Directions → Only the lines from the beginning of the material below through the line with "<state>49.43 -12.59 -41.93" should be retyped exactly, and pictures are to be skipped.

=== Supplied material ===

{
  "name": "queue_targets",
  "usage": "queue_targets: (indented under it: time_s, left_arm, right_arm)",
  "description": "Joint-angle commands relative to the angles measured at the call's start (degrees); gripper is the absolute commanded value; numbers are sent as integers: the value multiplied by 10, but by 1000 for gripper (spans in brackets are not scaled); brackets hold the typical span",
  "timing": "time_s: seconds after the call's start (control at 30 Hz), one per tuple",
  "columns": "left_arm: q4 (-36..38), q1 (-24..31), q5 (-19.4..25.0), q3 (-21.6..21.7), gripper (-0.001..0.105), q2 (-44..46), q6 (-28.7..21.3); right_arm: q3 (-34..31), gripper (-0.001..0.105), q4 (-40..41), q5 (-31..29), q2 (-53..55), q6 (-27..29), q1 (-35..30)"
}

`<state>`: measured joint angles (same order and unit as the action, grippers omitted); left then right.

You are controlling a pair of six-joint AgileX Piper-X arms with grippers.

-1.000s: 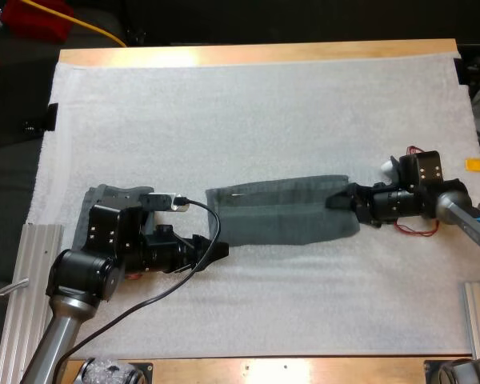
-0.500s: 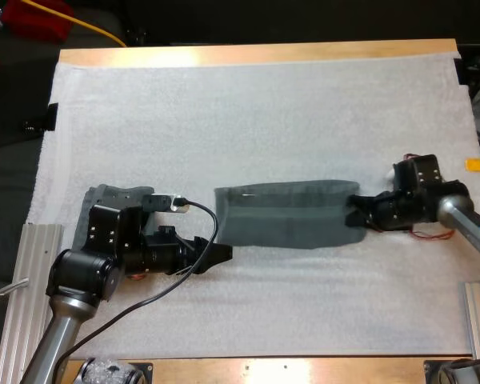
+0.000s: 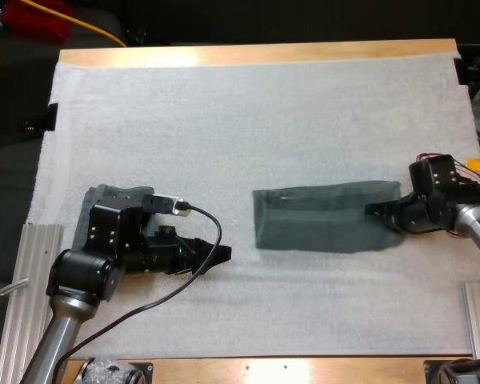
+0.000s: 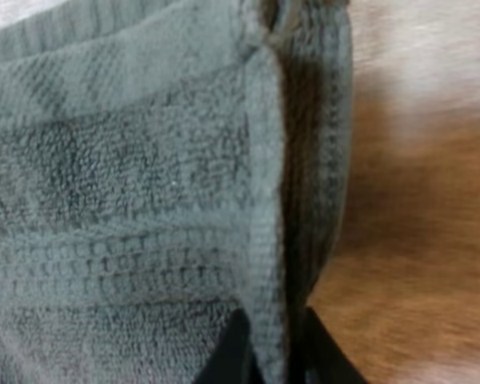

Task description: Pick towel from pile, fold and stack

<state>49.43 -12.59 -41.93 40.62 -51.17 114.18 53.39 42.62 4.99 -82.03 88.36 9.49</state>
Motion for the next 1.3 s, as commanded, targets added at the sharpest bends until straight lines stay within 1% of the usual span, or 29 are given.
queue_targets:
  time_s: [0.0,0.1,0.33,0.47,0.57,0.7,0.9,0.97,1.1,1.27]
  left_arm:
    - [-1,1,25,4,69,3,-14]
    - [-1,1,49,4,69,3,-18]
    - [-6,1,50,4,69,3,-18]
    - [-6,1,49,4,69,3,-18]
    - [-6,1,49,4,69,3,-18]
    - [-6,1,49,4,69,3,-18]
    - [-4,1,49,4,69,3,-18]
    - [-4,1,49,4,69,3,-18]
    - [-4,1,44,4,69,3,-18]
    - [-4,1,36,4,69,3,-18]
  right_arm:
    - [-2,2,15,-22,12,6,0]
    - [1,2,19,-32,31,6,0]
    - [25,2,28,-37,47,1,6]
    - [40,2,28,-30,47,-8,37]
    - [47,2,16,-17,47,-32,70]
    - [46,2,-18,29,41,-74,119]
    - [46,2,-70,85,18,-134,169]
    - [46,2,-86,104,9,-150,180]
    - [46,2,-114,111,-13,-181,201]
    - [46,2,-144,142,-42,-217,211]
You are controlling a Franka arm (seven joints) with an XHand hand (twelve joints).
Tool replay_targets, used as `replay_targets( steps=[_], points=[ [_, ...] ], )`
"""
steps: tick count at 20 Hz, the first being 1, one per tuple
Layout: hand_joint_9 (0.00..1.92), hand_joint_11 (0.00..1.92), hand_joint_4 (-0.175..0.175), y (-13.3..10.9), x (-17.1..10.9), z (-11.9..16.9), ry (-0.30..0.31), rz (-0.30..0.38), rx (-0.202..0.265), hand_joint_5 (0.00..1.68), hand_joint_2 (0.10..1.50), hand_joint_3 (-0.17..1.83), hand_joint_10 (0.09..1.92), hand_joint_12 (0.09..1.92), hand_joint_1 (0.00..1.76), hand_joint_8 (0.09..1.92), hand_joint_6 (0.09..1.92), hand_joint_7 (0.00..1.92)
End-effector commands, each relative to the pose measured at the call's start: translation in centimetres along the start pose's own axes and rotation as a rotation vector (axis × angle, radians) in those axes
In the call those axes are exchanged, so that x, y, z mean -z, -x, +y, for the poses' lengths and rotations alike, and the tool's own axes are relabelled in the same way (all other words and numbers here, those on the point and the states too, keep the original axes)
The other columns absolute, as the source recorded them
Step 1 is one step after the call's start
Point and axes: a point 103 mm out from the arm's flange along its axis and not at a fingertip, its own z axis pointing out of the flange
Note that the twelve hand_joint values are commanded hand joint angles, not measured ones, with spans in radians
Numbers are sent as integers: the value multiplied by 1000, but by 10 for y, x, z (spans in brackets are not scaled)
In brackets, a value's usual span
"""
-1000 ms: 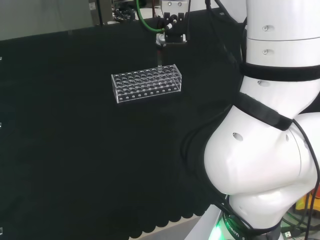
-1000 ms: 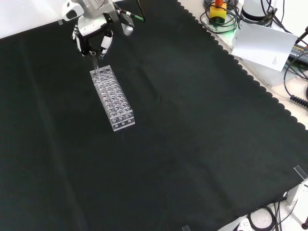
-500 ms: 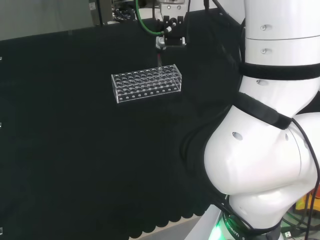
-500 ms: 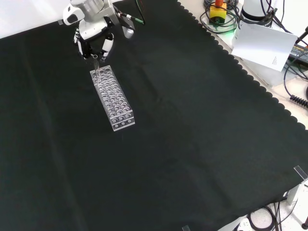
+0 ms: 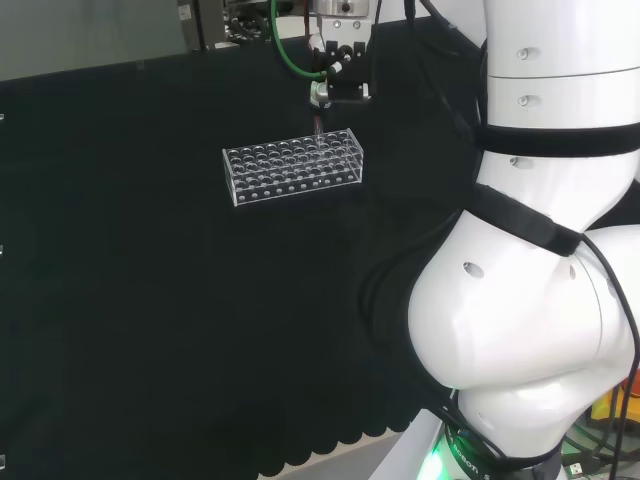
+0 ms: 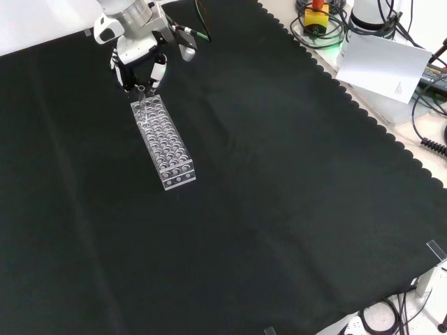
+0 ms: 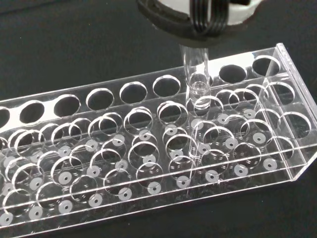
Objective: Put the test tube back in the rack.
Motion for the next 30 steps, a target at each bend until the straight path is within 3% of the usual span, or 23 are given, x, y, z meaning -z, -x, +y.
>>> replay_targets(
  steps=[1,21,30],
  points=[
    [1264,690,-175,2,-7,1,-15,1,0,1273,983,0,374,1253,1417,843,280,1311],
    [1264,688,-175,2,-18,7,-37,1,0,1273,983,0,373,1252,1417,842,281,1311],
    [1265,688,-175,17,-6,26,-29,15,-58,1273,983,0,372,1252,1417,841,282,1312]
  ],
)
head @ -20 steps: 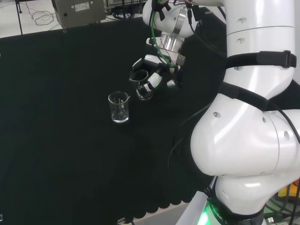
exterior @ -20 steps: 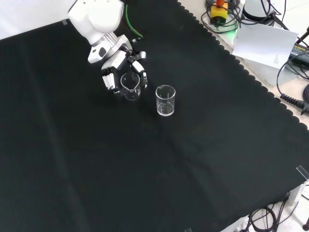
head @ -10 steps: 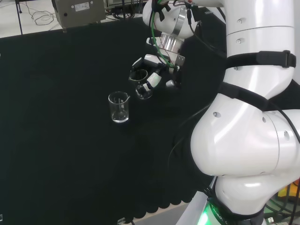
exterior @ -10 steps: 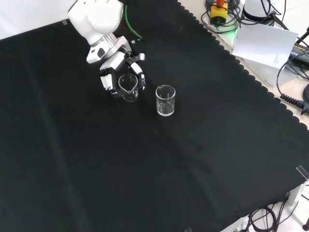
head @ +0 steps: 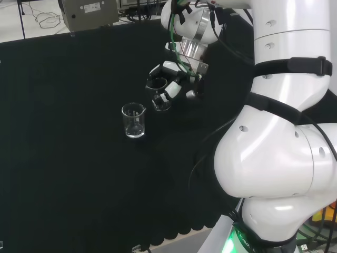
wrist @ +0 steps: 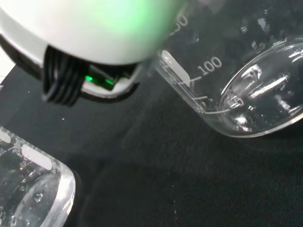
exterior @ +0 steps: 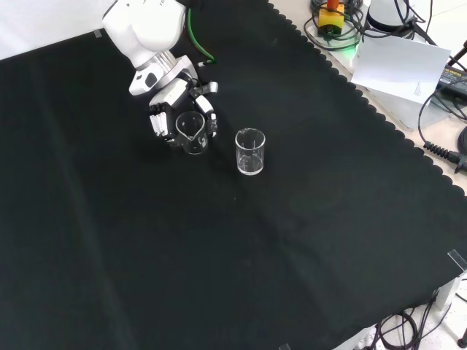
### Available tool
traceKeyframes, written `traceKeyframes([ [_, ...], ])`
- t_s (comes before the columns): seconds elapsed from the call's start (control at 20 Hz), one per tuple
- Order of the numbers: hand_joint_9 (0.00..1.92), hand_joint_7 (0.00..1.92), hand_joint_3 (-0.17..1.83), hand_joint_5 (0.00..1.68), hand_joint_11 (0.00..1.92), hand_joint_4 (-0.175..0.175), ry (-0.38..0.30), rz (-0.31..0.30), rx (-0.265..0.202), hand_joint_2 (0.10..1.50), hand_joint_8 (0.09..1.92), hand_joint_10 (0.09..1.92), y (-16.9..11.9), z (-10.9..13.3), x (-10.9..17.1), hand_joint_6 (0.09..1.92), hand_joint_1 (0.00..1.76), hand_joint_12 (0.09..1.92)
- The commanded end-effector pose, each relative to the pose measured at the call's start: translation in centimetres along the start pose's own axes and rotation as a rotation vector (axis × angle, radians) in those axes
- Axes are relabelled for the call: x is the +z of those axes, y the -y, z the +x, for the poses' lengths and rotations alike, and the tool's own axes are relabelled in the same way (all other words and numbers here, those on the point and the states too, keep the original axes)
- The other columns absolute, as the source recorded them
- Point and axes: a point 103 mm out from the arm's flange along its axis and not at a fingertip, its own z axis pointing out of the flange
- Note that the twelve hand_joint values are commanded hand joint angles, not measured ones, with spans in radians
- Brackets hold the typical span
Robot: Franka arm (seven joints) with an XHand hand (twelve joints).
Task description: Place the beaker back on the table.
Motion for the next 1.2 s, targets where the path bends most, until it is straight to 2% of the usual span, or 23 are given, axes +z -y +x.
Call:
traceKeyframes([
  [0.05,0.97,0.82,0.72,0.88,0.81,-0.056,0.047,-0.008,0.0,0.63,0.84,0.54,0.5,0.2,-0.4,1.0,1.25,1.08],
  [0.15,0.84,0.66,0.81,0.68,0.61,-0.031,0.083,-0.001,-0.01,0.52,0.78,0.52,0.7,0.5,-0.4,0.98,1.22,1.21],
  [0.35,0.71,0.51,0.83,0.5,0.43,-0.025,0.139,0.038,-0.008,0.45,0.75,0.54,0.8,1.1,-0.2,0.87,1.17,1.3],
  [0.6,0.64,0.45,0.8,0.46,0.37,-0.028,0.155,0.055,-0.003,0.45,0.74,0.58,0.8,1.3,-0.3,0.78,1.15,1.33],
  [0.75,0.52,0.31,0.76,0.37,0.28,-0.031,0.149,0.046,-0.019,0.45,0.73,0.62,0.8,2.0,-1.1,0.61,1.09,1.36],
  [0.95,0.36,0.17,0.65,0.34,0.13,-0.031,0.182,0.026,-0.033,0.47,0.71,0.68,1.1,4.1,-3.1,0.39,0.99,1.4],
  [1.1,0.34,0.16,0.62,0.35,0.11,-0.03,0.2,0.01,-0.025,0.47,0.7,0.69,1.7,5.4,-4.4,0.32,0.97,1.41],
  [1.2,0.34,0.16,0.62,0.35,0.11,-0.029,0.177,0.0,-0.001,0.48,0.7,0.69,2.8,6.2,-5.7,0.3,0.97,1.41],
])
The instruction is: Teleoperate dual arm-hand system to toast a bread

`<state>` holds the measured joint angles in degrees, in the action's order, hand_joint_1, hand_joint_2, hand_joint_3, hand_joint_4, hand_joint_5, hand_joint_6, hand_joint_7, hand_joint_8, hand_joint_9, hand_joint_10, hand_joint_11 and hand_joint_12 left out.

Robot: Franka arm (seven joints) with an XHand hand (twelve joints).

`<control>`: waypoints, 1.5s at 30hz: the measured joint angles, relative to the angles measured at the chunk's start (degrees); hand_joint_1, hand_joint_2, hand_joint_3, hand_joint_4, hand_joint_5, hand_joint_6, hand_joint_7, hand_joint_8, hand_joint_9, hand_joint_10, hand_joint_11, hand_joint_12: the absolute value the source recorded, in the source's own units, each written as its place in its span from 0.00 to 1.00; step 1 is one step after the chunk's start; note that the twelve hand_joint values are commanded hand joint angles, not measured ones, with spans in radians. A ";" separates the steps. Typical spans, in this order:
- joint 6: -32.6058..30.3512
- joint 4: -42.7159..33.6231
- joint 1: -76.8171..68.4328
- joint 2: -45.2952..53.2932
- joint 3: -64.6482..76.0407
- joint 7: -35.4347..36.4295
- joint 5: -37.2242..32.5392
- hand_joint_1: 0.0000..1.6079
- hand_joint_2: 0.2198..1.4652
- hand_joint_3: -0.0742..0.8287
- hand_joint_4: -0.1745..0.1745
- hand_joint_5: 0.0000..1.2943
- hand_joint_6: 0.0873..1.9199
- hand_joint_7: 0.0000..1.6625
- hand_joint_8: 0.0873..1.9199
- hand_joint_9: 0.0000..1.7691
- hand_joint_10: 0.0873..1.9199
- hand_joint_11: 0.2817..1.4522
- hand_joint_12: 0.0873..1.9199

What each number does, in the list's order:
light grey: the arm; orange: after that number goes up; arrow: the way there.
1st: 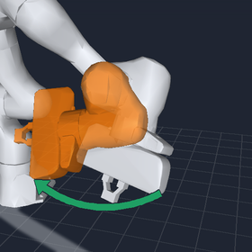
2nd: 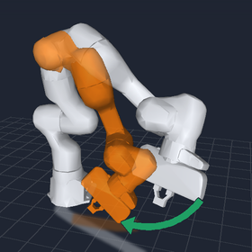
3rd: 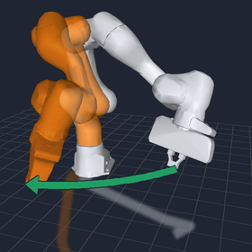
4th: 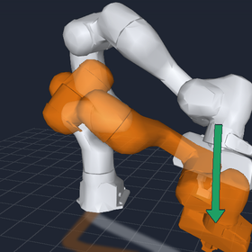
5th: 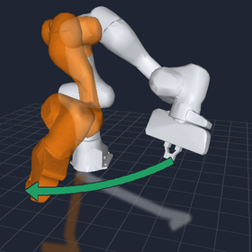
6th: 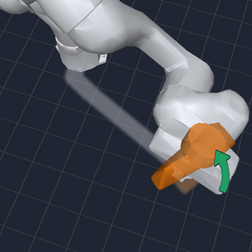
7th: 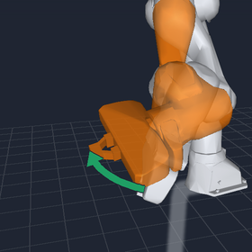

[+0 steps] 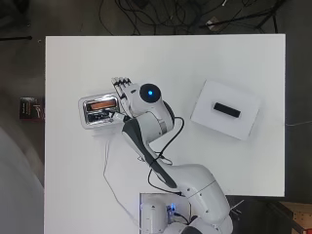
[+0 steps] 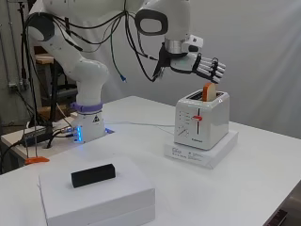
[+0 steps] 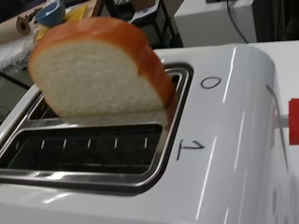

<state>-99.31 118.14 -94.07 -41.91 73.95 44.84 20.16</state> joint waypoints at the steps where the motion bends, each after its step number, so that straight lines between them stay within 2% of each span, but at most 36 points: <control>1: -3.35 1.74 3.01 -0.11 -1.56 -1.06 0.47 0.01 0.58 0.09 0.17 0.07 0.00 0.11 0.00 0.14 0.00 0.06 0.00; 4: -9.33 5.57 11.20 0.24 -4.04 -4.33 1.91 0.00 0.59 0.09 0.21 0.09 0.00 0.11 0.00 0.15 0.00 0.06 0.00; 7: -9.50 7.07 16.32 2.57 -5.42 -9.67 4.27 0.00 0.60 0.09 0.29 0.09 0.00 0.10 0.00 0.14 0.00 0.06 0.00; 9: -9.78 7.80 17.03 4.60 -5.50 -11.64 5.20 0.00 0.61 0.10 0.27 0.10 0.00 0.10 0.00 0.14 0.00 0.07 0.00; 14: -13.00 10.03 14.66 2.87 2.81 -7.22 3.34 0.00 0.62 0.09 0.22 0.13 0.00 0.15 0.00 0.19 0.00 0.09 0.00; 18: -16.31 11.40 10.56 0.19 11.44 -5.88 2.02 0.00 0.65 0.10 0.21 0.13 0.00 0.15 0.00 0.20 0.00 0.09 0.00; 22: -17.36 10.36 5.13 -1.40 15.35 -5.37 1.24 0.00 0.68 0.09 0.26 0.24 0.00 0.20 0.00 0.23 0.00 0.10 0.00; 26: -17.31 8.07 -0.96 -2.82 19.59 -4.66 1.32 0.00 0.68 0.08 0.31 0.27 0.00 0.20 0.00 0.22 0.00 0.10 0.00; 33: -16.83 3.75 -6.73 -4.57 24.86 -5.64 1.69 0.01 0.70 0.09 0.35 0.25 0.00 0.16 0.00 0.16 0.00 0.07 0.00; 37: -17.92 2.41 -10.87 -6.55 29.97 -6.80 2.86 0.00 0.69 0.08 0.33 0.19 0.00 0.13 0.00 0.15 0.00 0.07 0.00; 38: -18.10 2.10 -11.85 -7.04 31.09 -6.96 3.06 0.02 0.69 0.08 0.32 0.17 0.00 0.12 0.00 0.14 0.00 0.07 0.00; 39: -18.31 2.01 -12.54 -7.67 31.96 -6.90 3.14 0.11 0.74 0.09 0.31 0.17 0.00 0.12 0.00 0.15 0.00 0.08 0.00; 40: -18.73 2.23 -12.84 -8.51 32.50 -6.62 3.29 0.22 0.80 0.09 0.28 0.18 0.00 0.14 0.00 0.19 0.00 0.09 0.00; 41: -19.60 2.85 -12.85 -9.43 32.81 -6.38 3.67 0.30 0.84 0.09 0.23 0.17 0.00 0.23 0.00 0.30 0.00 0.13 0.00; 42: -20.81 3.65 -12.72 -10.29 33.02 -6.18 4.10 0.50 0.82 0.08 0.17 0.17 0.00 0.35 0.19 0.46 0.08 0.25 0.00; 43: -22.25 4.57 -12.67 -11.13 33.44 -5.86 4.46 0.52 0.82 0.08 0.13 0.17 0.00 0.42 0.48 0.54 0.39 0.31 0.24; 44: -23.37 5.22 -12.77 -11.80 34.13 -5.62 4.88 0.48 0.82 0.08 0.10 0.17 0.00 0.46 0.69 0.57 0.65 0.31 0.50; 45: -23.86 5.53 -12.93 -12.24 34.77 -5.61 5.32 0.44 0.82 0.08 0.09 0.16 0.00 0.47 0.81 0.58 0.81 0.30 0.68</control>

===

Written solution →
{
  "name": "queue_targets",
  "usage": "queue_targets: (indented under it: time_s, left_arm, right_arm)",
  "description": "Joint-angle commands relative to the angles measured at the call's start (degrees); gripper is the absolute commanded value; numbers are sent as integers: the value multiplied by 10, but by 1000 for gripper (spans in brackets are not scaled); brackets hold the typical span",
  "timing": "time_s: seconds after the call's start (control at 30 Hz), one per tuple",
  "columns": "left_arm: q4 (-36..38), q1 (-24..31), q5 (-19.4..25.0), q3 (-21.6..21.7), gripper (-0.001..0.105), q2 (-44..46), q6 (-28.7..21.3); right_arm: q3 (-34..31), gripper (-0.001..0.105), q4 (-40..41), q5 (-31..29), q2 (-53..55), q6 (-27..29), q1 (-35..30)"
}

`<state>`: measured joint angles (same order and unit as the action, grippers omitted); left then right.

You are controlling a pair of six-joint AgileX Piper-X arms with grippers.

-1.000s: 
-0.500s: 
+0.000s: 
+0.000s: 

Task description: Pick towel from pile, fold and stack

<state>49.43 -12.59 -41.93 40.62 -51.17 114.18 53.39 42.62 4.99 -82.03 88.36 9.49</state>

No further output is required.